My wallet and phone were stolen from the YWCA gym right out of my locker. The thief must have used bolt cutters when nobody was around. It was a real disappointment but the staff where helpful and after hours on various automated systems I had a police case number, my credit cards canceled and my phone locked so nobody could make long distance calls.

The bank was helpful and sympathetic. The credit card companies took it upon themselves to call me and the police to follow up about fraudulent charge attempts.

However, Rogers Wireless left me feeling like shit.
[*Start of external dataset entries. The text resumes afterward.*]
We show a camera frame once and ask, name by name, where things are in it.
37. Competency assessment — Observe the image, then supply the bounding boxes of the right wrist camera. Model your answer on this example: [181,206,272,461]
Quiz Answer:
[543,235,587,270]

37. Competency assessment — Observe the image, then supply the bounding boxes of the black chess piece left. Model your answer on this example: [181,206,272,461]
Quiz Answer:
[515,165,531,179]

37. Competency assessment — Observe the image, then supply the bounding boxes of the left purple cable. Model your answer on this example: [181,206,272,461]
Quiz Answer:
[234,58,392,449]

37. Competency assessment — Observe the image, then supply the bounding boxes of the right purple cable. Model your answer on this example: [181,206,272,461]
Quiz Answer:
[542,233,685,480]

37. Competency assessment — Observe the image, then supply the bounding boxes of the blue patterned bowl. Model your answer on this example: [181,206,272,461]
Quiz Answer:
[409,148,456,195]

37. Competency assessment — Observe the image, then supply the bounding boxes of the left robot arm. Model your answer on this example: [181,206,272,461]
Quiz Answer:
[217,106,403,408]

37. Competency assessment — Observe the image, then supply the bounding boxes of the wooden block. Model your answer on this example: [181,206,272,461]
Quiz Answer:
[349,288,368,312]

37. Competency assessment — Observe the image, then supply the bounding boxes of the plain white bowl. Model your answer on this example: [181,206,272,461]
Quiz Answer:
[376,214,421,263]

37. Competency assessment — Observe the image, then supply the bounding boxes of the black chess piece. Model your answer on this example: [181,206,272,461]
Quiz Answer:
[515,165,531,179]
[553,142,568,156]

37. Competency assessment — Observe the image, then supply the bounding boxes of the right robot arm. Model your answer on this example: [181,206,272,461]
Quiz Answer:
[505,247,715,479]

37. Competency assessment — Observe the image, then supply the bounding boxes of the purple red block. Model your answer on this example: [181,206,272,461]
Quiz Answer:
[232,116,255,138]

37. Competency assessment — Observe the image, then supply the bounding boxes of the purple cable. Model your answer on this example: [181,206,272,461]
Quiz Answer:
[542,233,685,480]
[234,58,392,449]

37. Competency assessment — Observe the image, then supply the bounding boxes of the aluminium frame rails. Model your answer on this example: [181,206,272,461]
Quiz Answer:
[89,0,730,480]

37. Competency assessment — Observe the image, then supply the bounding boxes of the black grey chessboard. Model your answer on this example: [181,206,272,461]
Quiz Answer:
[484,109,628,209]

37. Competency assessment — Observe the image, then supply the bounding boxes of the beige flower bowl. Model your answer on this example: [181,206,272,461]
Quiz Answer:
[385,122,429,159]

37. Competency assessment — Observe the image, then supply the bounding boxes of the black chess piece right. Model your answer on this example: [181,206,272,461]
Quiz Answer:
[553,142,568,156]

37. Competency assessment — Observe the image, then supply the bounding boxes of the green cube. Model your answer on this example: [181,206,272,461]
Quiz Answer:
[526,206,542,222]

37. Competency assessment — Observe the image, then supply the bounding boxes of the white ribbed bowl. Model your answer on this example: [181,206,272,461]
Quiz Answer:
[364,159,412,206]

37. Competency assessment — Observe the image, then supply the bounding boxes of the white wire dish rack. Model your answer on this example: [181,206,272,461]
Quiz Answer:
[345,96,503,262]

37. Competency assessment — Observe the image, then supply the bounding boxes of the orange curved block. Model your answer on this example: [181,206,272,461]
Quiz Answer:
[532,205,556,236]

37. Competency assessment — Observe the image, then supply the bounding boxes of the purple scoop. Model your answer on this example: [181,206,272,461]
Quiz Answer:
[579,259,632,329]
I called Rogers Wireless that night and they assured me the phone was locked so no calls could be made and to just go to a store the next day and they would help me get a new phone and SIM card. When I arrived at the store they told me I had to purchase the new phone and renew (thus extend) my contact. ‘This was not the impression the agent on the phone gave me.’, I said and they responded, ‘Those guys are retards. We only their sell phones. We’re like a car dealership.’. I’m not kidding you. That is what a retailer, with the Rogers sign and exclusively Rogers products told me. Those guys are retards? They had the good nature to call customer service on my behalf and things degraded to, ‘Its your own fault your phone was stolen SIR, not ours’. I felt like I was being scolded for even thinking they were going to help. I bought a new SIM card deciding I’d find a phone on my own and the agent hesitantly informed me, ‘uuuhhh, your phone was never locked’. I called customer service again and the agent sneered ‘those retailer people don’t know what they’re talking about.’ No long distance calls on my phone, at least.
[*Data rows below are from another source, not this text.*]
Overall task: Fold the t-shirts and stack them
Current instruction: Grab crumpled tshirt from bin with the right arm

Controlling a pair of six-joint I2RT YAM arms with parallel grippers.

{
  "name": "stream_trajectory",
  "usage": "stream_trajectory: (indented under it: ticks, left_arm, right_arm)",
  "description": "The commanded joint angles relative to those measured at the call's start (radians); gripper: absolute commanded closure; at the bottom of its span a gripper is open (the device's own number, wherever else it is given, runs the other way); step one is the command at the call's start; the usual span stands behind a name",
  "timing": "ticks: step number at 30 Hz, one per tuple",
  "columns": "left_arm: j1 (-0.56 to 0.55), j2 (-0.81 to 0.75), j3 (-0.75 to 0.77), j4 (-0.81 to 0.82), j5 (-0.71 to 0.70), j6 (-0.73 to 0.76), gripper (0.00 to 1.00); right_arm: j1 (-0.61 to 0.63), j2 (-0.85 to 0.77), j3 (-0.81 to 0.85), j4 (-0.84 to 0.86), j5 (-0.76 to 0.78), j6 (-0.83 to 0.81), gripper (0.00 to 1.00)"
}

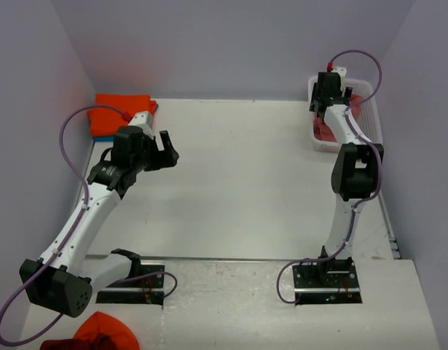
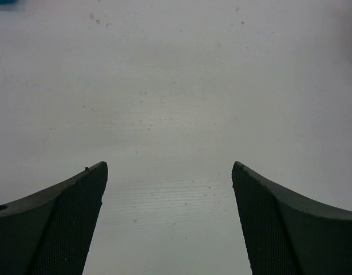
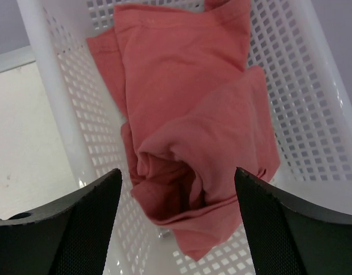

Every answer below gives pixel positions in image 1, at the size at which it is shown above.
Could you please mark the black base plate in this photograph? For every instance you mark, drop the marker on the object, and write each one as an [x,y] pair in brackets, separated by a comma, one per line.
[148,291]
[326,283]

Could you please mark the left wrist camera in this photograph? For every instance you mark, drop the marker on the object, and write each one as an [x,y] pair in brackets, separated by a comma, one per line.
[142,119]

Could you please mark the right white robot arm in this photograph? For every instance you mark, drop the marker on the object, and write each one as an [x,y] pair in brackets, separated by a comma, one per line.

I walked out tired, angry and disappointed. Negative and poisonous.

This incident represents an epic failure of a brand experience. The people in the store and on the phone represented a confidence destroying lack of professionalism and complete disregard for my misfortune. As a customer I, perhaps naively, expected to be treated better than that.

With complex pyramid scheme like plans, disparate messaging, disregard for the customer and belligerent employee hubris I doubt Rogers Wireless can continue to be a success as more companies enter into the wireless space. As a human being first and a consumer second I am now actively seeking better options.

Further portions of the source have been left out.